Lastly, the supplier has to pay the reverse charge on the goods and services enlisted by the CBEC. Click here to view the list of those goods and services.

Goods under Reverse Charge Mechanism
  • Cashew Nuts, Not Shelled or peeled

  • Bidi wrapper leaves (tendu)

  • Tobacco leaves

  • Silk yarn

  • Raw cotton

  • Supply of lottery

  • Used vehicles, seized and confiscated goods, old and used goods, waste and scrap

Services under Reverse Charge Mechanism
  • Any service supplied by any person who is located in a non-taxable territory to any person other than non-taxable online recipient.

  • Goods Transport Agency Services.

  • Legal Services by advocate.

  • Services supplied by an arbitral tribunal to a business entity.

  • Services provided by way of sponsorship to anybody corporate or partnership firm.

  • Services supplied by the Central Government, State Government, Union territory or local authority to a business entity excluding, -

    • Renting of immovable property, and

    • Services specified below-

      1. Services by the Department of Posts by way of speed post, express parcel post, life insurance, and agency services provided to a person other than Central Government, State Government or Union territory or local authority;

      2. Services in relation to an aircraft or a vessel, inside or outside the precincts of a port or an airport;

      3. Transport of goods or passengers

  • Services supplied by a director of a company or a body corporate to the said company or the body corporate.

  • Services supplied by an insurance agent to any person carrying on insurance business.

  • Services supplied by a recovery agent to a banking company or a financial institution or a nonbanking financial company.

  • Services supplied by a person located in non-taxable territory by way of transportation of goods by a vessel from a place outside India up to the customs station of clearance in India.

  • Supply of services by an author, music composer, photographer, artist or the like by way of transfer or permitting the use or enjoyment of a copyright covered under section 13(1)(a) of the Copyright Act, 1957 relating to original literary, dramatic, musical or artistic works to a publisher, music company, producer or the like.

  • Supply of services by the members of Overseeing Committee to Reserve Bank of India.

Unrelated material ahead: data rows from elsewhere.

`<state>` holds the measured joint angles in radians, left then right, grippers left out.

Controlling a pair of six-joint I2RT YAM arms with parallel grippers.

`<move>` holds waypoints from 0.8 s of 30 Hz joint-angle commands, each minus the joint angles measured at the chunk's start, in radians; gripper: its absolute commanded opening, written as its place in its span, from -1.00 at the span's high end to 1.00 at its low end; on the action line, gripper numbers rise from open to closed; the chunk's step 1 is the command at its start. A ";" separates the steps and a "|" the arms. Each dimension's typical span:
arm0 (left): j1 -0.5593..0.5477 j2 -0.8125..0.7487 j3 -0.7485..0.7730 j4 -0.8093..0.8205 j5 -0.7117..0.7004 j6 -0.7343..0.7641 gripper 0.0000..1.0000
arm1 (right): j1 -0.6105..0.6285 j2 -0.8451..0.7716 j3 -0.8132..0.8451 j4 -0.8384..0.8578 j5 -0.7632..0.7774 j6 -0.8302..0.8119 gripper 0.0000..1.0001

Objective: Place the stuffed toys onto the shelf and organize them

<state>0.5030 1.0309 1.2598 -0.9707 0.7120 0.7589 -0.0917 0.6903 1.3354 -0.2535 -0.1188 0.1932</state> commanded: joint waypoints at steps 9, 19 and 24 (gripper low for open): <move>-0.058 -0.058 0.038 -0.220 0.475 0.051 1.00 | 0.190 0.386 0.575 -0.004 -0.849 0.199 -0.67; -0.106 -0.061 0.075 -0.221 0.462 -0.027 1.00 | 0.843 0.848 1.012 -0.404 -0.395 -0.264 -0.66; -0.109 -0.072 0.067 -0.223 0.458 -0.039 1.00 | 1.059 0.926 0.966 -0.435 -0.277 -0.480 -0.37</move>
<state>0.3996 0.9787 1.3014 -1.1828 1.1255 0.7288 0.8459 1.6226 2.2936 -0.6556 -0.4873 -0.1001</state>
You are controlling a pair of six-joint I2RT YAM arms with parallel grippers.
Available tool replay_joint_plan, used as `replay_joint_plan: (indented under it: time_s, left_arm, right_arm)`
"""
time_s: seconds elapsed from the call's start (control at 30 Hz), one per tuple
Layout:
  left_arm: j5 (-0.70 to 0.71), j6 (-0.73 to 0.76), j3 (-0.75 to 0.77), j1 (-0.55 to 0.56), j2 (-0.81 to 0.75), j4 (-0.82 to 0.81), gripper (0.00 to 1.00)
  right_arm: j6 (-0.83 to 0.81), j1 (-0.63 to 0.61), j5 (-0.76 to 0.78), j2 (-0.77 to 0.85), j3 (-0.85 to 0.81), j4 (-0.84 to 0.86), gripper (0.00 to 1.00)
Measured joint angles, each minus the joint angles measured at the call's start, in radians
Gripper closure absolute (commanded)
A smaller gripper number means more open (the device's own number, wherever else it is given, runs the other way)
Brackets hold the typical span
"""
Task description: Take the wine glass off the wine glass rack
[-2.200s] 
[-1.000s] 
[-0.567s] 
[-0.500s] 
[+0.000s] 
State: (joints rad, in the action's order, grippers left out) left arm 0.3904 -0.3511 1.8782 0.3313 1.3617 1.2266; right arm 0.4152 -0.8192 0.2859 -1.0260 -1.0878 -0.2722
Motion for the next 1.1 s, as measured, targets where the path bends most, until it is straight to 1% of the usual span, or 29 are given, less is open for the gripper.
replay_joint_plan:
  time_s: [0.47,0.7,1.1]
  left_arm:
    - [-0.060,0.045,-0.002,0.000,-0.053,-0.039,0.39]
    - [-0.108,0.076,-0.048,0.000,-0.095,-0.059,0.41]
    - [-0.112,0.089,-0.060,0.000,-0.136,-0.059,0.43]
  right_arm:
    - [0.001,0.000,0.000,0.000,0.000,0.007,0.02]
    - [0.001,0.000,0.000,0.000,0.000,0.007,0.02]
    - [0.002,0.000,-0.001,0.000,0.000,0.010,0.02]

Time of Supply Under the Reverse Charge Mechanism

It is very essential to ascertain the time of supply of the GST for the levy of Reverse Charge, since the GST must be paid to the Govt within a time span of 20 days from the end of the month in which the services were offered.

Time of supply in case of Goods

In the case of Goods, the time of supply of reverse charge would be the earliest of the following

    1. The date of receipt of goods, or

    2. The date of payment, or

    3. Date immediately after 30 days from the date of issue of invoice by the supplier.

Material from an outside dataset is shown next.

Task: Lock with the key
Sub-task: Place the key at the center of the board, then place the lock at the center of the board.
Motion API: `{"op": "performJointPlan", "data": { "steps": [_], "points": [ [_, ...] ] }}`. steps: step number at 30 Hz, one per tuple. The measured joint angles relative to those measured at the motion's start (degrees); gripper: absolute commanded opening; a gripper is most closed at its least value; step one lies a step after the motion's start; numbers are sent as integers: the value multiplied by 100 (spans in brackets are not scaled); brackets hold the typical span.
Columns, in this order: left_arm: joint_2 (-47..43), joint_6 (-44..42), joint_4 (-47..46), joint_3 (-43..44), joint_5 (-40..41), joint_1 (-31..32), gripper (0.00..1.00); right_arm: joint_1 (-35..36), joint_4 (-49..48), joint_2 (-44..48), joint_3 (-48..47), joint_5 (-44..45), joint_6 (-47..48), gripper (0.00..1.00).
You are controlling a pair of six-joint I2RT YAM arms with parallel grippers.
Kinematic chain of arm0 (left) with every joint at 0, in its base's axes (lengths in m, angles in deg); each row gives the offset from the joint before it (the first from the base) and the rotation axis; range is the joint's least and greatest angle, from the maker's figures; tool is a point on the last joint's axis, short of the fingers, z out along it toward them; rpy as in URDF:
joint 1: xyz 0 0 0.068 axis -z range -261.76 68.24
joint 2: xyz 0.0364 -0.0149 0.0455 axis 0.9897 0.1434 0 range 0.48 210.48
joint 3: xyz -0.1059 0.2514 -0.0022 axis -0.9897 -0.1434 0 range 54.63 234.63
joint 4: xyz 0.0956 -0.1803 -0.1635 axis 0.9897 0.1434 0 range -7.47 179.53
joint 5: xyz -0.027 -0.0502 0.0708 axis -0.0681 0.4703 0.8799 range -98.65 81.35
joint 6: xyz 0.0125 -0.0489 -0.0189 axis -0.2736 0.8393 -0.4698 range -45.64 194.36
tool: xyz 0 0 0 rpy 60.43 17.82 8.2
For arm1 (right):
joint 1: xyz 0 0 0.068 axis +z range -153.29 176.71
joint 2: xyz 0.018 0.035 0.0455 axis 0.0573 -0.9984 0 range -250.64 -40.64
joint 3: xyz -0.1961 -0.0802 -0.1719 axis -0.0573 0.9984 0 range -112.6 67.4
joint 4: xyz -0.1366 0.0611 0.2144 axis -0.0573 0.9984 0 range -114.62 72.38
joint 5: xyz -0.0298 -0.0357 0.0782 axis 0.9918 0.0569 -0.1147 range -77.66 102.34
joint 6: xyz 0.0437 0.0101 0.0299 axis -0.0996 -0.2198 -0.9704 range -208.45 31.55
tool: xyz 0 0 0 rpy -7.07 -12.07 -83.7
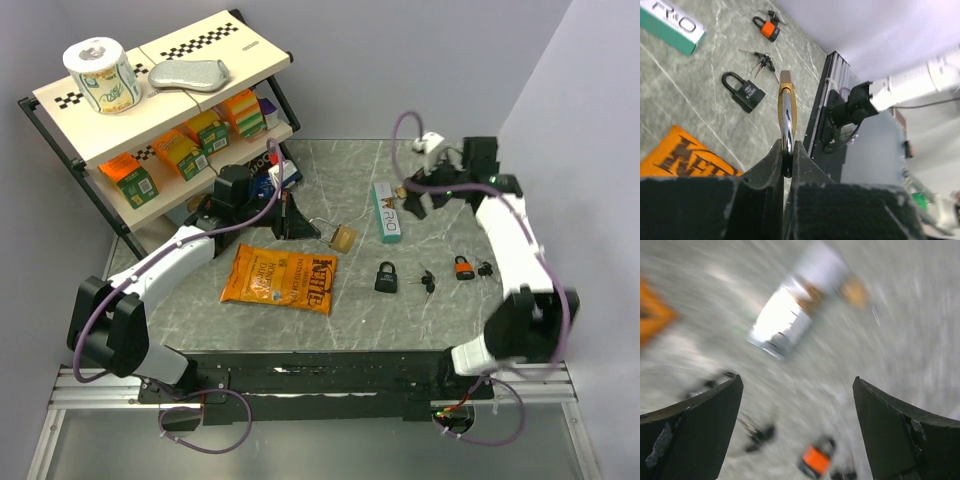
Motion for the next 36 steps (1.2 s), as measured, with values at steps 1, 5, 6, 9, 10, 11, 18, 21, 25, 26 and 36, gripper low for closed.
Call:
{"op": "performJointPlan", "data": {
  "steps": [1,5,6,9,10,11,18,21,25,26,36],
  "points": [
    [0,122,42,0,46,2,1,302,-107,341,168,-118,-9,99],
    [0,487,81,0,227,68,1,1327,-507,1499,938,-345,-105,99],
    [0,542,87,0,271,98,1,1593,-588,1718,1108,-361,-105,99],
    [-17,664,131,-4,404,223,1,2234,-678,2052,1405,-474,-81,99],
    [-33,695,138,-11,428,256,1,2441,-682,2098,1449,-514,-50,99],
    [-55,717,133,-28,455,286,1,2568,-697,2118,1473,-542,-15,99],
    [-348,874,79,-199,476,372,1,3434,-793,2122,1624,-243,256,99],
    [-389,907,35,-203,476,372,1,3720,-835,2085,1755,-2,350,98],
    [-393,946,39,-214,487,372,1,3862,-887,2006,1805,291,433,80],
    [-396,955,42,-223,492,372,1,3875,-938,2004,1816,365,437,78],
    [-396,964,-83,-264,708,365,1,3969,-1187,2004,1952,750,382,49]
  ]
}}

Time of supply in case of Services

In the case of services, the time of supply of reverse charge would be the earliest of the following:

      • The date of payment, or

      • The date immediately after 60 days from the date of issue of invoice by the supplier.

Invoicing /Billing rules under the Reverse Charge Mechanism

Under the reverse charge mechanism, the recipient or buyer of the goods or services receives an invoice on receipt of goods or services from the supplier. Further, they also generate a payment voucher at the time of making payment to the supplier.

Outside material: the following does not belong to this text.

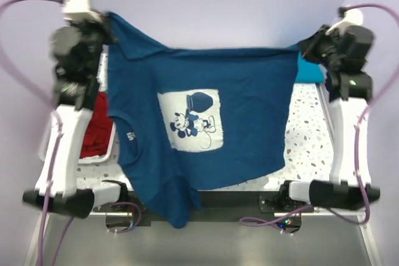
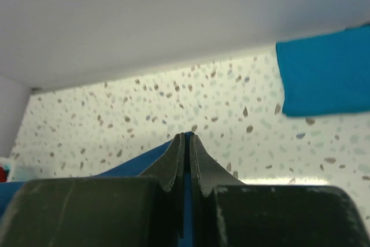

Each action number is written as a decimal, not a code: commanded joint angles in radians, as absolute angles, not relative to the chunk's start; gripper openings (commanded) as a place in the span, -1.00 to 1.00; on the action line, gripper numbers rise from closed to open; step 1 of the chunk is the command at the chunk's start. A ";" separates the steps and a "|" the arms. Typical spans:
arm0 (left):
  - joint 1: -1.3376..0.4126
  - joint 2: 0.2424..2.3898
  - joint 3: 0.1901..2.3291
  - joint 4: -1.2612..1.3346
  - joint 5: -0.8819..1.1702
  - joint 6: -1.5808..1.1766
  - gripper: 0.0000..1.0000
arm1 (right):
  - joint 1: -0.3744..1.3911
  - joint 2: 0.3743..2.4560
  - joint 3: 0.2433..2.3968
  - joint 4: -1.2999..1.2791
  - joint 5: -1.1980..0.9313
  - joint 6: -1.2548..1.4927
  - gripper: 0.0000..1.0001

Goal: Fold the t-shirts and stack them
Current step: Flatten the tshirt out

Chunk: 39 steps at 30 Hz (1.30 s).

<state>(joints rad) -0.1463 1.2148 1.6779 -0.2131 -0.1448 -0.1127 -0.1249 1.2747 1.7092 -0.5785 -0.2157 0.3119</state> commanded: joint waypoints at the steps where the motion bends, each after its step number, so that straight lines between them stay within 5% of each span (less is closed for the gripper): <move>1: -0.147 1.324 1.495 -0.117 -0.075 -0.138 -0.97 | -0.127 1.403 1.568 -0.485 -0.270 0.293 -0.97; 7: -0.146 1.605 1.309 0.026 -0.009 -0.216 -0.99 | -0.129 1.653 1.367 -0.252 -0.239 0.353 -1.00; 16: -0.146 1.865 1.367 0.045 0.122 -0.304 -1.00 | -0.127 1.969 1.509 -0.228 -0.248 0.318 -1.00; 39: -0.107 1.824 1.393 -0.149 0.275 -0.558 -1.00 | -0.141 2.118 1.703 -0.445 -0.189 0.282 -1.00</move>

The registered recipient or the buyer of the good or service can also issue a consolidated invoice at the end of a month for supplies if the total value of such supplies exceeds Rs 5,000 in a day.

Key points under the Reverse Charge Mechanism
    1. Each individual who pays tax under the reverse charge mechanism must compulsorily register themselves under the GST even if the turnover does not exceed the threshold.

    2. The GST covered under the reverse charge must be submitted to the government on every 20th of the next month.

    3. The reverse charge mechanism will be applicable only to intrastate transactions.

    4. In case if any advance payment is made for the reverse charge supplies then it will also be chargeable under the GST act. Therefore, the person making the advances is required to pay the taxes on the reverse charge basis.